Greg Peters, Co-CEO of Netflix, speaks on a keynote about the future of entertainment on Mobile World Congress 2023.
Joan Cros | Nurphoto | Getty images
Netflix Managers sent a message on Thursday that everything is fine with the company in the light of economic turbulence. But the prospects on the entire year tells a slightly more nuanced story.
Netflix placed a large beat on the operational margin for the first quarter and reported 31.7% compared to the average estimate of 28.5%, according to Street account. And it led well above the estimates of the analysts for the second quarter – 33.3% against an average estimate of 30%.
Due to his own formulation, Netflix was “Vooruit” of his own guidelines for the first quarter and is “following the center of our income range of 2025.”
Nevertheless, Netflix refused to change one of his projections in the longer term. That suggests that Netflix is not so confident in the second half.
“There has been no material change in our general business prospects since our last winning report,” Netflix wrote to shareholders in her quarterly memorandum.
US Consumer Sentiment has been at the second lowest level since 1952 as the new rate policy of President Donald Trump Roil markets.
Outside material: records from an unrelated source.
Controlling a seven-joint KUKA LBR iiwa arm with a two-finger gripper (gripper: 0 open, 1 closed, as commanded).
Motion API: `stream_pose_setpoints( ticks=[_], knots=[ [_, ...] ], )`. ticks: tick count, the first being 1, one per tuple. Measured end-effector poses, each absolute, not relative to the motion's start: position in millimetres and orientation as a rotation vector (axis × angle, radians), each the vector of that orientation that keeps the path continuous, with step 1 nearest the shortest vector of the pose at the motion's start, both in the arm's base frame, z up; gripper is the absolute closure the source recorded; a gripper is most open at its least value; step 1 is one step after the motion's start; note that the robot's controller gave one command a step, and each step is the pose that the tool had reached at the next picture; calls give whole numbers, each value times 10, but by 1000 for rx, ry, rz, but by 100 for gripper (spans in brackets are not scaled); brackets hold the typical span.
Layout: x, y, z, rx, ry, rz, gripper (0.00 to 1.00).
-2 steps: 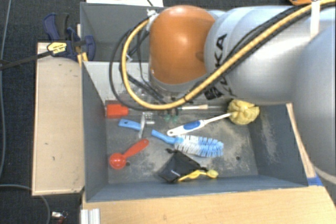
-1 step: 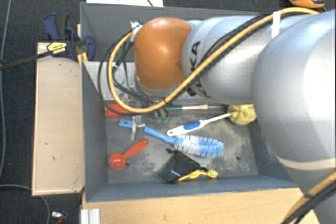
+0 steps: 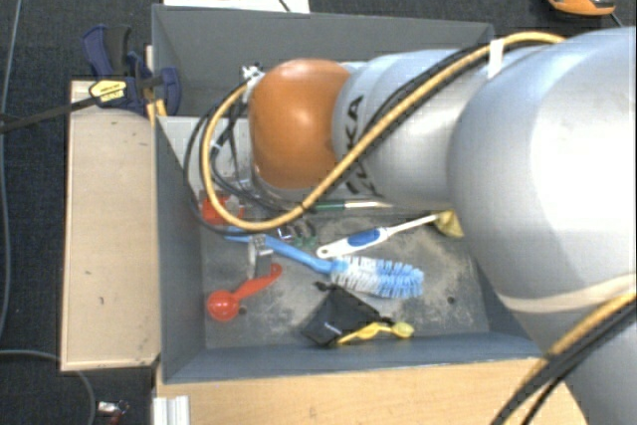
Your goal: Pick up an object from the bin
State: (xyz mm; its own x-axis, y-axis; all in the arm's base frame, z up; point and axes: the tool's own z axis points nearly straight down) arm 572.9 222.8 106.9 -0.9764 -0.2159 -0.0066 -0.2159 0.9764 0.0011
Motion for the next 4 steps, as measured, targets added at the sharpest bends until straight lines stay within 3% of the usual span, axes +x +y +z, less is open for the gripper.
stream_pose_setpoints(
  ticks=[1,2,3,4],
  knots=[
    [5573,2238,1940,-254,3125,5,0],
    [5690,2107,1541,-296,3118,4,0],
    [5688,2334,1286,-551,3078,9,0],
    [5718,2196,1278,-356,3112,3,0]
  ],
)
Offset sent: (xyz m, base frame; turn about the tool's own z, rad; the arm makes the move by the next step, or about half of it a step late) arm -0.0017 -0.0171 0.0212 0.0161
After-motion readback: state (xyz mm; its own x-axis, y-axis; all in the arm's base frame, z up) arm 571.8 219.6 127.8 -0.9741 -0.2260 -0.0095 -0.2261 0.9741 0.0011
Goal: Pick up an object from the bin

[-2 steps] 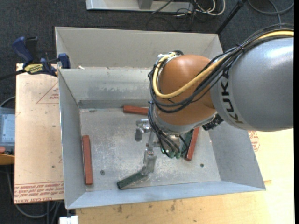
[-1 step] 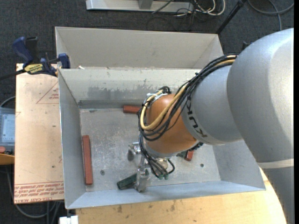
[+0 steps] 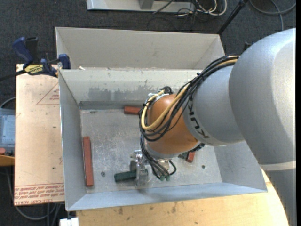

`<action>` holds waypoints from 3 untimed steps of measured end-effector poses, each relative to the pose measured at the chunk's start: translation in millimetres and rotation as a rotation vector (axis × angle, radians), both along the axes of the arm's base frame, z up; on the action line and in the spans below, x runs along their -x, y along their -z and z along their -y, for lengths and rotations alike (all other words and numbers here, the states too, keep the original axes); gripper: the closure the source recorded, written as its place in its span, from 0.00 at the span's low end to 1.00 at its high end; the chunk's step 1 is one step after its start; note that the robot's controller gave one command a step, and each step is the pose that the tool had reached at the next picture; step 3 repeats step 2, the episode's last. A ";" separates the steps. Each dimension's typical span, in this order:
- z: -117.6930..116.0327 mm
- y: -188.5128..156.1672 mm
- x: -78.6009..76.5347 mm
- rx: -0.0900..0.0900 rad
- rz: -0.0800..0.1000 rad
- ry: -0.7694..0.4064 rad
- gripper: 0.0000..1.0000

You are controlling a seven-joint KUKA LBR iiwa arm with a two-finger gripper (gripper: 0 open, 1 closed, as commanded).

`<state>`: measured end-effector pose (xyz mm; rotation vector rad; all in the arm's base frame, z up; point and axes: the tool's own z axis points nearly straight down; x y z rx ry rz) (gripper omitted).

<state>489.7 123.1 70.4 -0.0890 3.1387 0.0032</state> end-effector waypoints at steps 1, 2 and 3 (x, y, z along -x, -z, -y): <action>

Co-CEO Greg Peters noted during the company's profit conference that Netflix has been “generally pretty resilient” against economic delays in the past. Home Entertainment offers a cheaper form of free time than most other activities. A monthly Netflix subscription with advertisements costs $ 7.99.
But the question remains how – whether that – an economic delay would squeeze the portfolios of Americans and force a higher churn under streaming subscriptions.
Netflix stopped reporting every three -month subscribers this quarter, so the company will probably not describe if it sees a customer slow down later this year, except reporting his underlying income and profit.
The turnover of the first quarter of $ 10.5 billion was roughly in accordance with the expectations of the analysts, while the guidelines of the second quarter of $ 11 billion are slightly higher.
“Retention, that is stable and strong. We have seen nothing important in a planning mix or plan rate,” said Peters. “Things generally look stable.”